■ **TASK DESCRIPTION**
Transcribe only the lines of the listing below from the one holding "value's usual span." through the one holding "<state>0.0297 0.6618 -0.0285", inclusive, without any change.

■ **SUPPLIED MATERIAL**

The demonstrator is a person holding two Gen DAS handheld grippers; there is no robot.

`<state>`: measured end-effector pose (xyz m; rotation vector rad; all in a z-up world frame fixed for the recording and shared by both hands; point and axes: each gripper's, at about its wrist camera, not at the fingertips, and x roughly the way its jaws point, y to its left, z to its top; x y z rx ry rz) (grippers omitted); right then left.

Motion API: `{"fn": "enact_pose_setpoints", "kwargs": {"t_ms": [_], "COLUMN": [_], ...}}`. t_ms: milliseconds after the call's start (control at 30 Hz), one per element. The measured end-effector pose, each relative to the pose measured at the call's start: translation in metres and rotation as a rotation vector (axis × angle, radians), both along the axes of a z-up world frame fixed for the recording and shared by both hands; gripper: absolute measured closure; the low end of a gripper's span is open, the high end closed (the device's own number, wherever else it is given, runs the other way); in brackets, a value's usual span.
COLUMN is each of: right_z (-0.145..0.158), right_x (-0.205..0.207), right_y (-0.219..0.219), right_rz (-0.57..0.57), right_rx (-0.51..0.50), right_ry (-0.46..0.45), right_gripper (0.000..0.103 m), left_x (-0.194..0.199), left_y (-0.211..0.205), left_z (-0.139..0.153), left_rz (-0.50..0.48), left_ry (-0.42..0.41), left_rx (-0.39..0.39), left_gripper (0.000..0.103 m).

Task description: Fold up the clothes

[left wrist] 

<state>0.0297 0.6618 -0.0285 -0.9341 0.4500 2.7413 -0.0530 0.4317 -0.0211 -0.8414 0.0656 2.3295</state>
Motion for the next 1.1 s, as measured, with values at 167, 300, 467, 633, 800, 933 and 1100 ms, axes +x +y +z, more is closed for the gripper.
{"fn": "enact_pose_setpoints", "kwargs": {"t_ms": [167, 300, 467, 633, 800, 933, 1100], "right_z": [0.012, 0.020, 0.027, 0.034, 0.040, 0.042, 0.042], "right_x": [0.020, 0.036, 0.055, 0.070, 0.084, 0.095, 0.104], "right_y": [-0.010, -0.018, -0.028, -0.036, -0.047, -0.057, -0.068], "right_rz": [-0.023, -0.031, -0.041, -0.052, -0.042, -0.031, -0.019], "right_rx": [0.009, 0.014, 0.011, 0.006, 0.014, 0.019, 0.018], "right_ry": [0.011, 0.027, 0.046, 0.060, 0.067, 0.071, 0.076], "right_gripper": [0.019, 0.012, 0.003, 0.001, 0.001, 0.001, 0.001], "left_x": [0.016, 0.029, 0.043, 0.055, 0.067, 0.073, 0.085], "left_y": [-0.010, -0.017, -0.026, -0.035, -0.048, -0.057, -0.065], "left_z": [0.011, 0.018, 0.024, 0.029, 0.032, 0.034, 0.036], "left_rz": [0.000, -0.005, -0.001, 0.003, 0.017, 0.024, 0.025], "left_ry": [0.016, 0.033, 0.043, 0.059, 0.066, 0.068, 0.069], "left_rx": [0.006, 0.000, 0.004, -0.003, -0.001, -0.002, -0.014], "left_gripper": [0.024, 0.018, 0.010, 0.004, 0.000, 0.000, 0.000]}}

■ **EXPECTED ANSWER**
Motion API: `{"fn": "enact_pose_setpoints", "kwargs": {"t_ms": [_], "COLUMN": [_], ...}}`. t_ms: milliseconds after the call's start (control at 30 Hz), one per element. The measured end-effector pose, each relative to the pose measured at the call's start: translation in metres and rotation as a rotation vector (axis × angle, radians), both along the axes of a z-up world frame fixed for the recording and shared by both hands; gripper: absolute measured closure; the low end of a gripper's span is open, the high end closed (the device's own number, wherever else it is given, runs the other way); in brackets, a value's usual span.
COLUMN is each of: right_z (-0.145..0.158), right_x (-0.205..0.207), right_y (-0.219..0.219), right_rz (-0.57..0.57), right_rx (-0.51..0.50), right_ry (-0.46..0.45), right_gripper (0.000..0.103 m), left_x (-0.194..0.199), left_y (-0.211..0.205), left_z (-0.139..0.153), left_rz (-0.50..0.48), left_ry (-0.42..0.41), left_rx (-0.39..0.39), left_gripper (0.000..0.103 m).

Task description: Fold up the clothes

[left wrist] 

<state>0.0297 0.6618 -0.0285 -0.9341 0.4500 2.7413 -0.0530 0.4317 -0.0211 -0.8414 0.0656 2.3295</state>

This output requires nothing more.